Amazing - 2005 top being revisited.
Bankruptcies lawyers are going to be busy for the next few years.
One House you don't want to get stuck with trades hands every two years, has multiple owners, is full of weeds, despised by everyone, is like a giant money pit, and commands no respect - The House of Representatives.
i don't get why everyones upset.
loan quadrillions to people who have no chance of repay so the people can buy hyped up priced housing, foreclose, sell at full face value to the same people (aka the fed), take the money, buy on the dippity do da, and re-loan to the same people who couldn't pay in the first place.

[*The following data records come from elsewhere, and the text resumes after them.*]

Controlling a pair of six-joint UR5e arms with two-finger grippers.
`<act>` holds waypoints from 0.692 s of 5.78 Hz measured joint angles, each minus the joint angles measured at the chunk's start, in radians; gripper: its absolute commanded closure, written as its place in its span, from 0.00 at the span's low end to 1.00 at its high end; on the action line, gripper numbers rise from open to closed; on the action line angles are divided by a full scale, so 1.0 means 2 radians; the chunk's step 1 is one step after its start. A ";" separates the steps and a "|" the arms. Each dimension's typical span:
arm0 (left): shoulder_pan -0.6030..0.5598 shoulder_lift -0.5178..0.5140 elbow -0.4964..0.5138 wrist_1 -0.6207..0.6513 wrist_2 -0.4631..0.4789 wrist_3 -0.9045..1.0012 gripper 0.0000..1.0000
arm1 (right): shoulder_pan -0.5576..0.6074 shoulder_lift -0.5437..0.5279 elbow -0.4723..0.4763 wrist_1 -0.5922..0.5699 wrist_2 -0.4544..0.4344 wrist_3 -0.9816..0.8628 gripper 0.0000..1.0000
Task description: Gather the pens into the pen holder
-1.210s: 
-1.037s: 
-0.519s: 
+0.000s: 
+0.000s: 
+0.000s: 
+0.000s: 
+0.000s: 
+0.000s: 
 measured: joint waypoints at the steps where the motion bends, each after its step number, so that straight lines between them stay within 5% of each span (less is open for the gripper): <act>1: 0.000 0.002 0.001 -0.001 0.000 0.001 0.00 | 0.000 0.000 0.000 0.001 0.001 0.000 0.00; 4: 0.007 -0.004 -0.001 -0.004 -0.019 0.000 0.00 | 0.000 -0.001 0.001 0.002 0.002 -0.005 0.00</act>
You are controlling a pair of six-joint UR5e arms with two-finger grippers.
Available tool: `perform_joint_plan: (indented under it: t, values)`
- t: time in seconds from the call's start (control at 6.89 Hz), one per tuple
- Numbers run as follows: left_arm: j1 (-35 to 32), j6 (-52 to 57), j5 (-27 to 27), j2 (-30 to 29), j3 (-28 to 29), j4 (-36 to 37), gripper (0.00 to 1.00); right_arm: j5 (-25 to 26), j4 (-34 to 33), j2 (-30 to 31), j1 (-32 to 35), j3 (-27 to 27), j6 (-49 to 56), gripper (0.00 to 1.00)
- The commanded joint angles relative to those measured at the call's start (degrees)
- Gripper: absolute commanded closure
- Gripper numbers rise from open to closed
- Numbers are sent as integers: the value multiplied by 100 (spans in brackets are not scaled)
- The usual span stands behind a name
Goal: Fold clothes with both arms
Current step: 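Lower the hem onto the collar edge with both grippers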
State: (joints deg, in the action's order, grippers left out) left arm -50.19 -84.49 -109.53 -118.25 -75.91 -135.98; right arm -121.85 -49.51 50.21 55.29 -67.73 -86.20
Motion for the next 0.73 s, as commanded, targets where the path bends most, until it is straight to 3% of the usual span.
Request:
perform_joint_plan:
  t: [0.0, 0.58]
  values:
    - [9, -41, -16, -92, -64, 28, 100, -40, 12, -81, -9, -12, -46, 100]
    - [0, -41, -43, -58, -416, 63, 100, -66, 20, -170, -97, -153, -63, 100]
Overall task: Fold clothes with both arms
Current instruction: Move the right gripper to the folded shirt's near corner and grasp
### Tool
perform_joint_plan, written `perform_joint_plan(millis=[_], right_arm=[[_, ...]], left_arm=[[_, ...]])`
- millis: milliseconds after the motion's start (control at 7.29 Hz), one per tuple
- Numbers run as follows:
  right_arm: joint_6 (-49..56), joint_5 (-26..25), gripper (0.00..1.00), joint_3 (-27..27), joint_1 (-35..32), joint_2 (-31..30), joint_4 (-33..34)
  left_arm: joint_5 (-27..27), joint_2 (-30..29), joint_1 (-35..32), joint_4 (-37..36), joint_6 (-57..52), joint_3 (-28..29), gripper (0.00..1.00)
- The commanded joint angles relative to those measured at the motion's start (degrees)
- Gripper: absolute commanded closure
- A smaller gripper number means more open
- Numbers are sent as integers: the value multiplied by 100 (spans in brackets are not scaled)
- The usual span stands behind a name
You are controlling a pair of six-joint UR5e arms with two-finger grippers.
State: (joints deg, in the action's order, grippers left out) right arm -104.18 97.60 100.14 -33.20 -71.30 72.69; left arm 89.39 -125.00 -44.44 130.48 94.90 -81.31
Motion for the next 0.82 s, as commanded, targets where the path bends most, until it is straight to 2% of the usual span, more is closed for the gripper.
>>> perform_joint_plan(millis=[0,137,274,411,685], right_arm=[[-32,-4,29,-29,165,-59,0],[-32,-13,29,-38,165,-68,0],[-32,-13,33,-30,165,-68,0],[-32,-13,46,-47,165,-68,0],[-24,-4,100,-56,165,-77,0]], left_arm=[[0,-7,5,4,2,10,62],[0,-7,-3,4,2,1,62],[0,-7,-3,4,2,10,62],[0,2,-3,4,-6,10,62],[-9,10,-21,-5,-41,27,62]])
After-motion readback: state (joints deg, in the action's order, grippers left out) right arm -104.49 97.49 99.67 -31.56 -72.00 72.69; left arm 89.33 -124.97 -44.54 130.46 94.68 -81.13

blankenstein hisself gets hot over that scheme market making.
:)
Found exactly what I suspected when I searched for it on-line.
Here's some of your "institutional investors" buying up real estate in a desperate search for yield:
Private Sector Pension Funds Investing in Real Estate – May 2013
"Private sector pension funds represent one of the most significant institutional investors in the alternative assets space. Preqin's Real Estate Online database has identified a total of 722 private pension funds that are currently active in the real estate asset class."
https://www.preqin.com/blog/101/6588/private-pension-funds-re
Carpenters, laborers see pension fund money create jobs, pharma HQ - May 29, 2013
http://www.rew-online.com/2013/05/29/carpenters-laborers-see-pension-fun...
Now, guess who gets even further creamed when the Ponzi ends? There'd better not be any g-damned bailouts for pension funds!
There'd better not be any g-damned bailouts for pension funds!
Uh, oh!...
http://www.pbgc.gov/
Wife and I bought a home, I didn't want to, in the fall of 2011 for 90k. It was a FHA loan and we refinanced it conventional when an appraisal came in at 130k. A house in the neighborhood just sold for 150k (same as ours except with a pool). Another neighbor who bought 1-2 years ago, for 111k, fixed it up rather nicely and just listed it for 225k.
It is a decent neighborhood. I'm happy with it. It is in a city that borders, sort of, Phoenix, AZ. My mortgage is $557 plus a $69 HOA fee (NAZIS!).
I'm happy with it. I'd like to sell and make an easy 100k but then what would I do? I personally would buy a nice RV and live in it but the wife would never do it! Haha!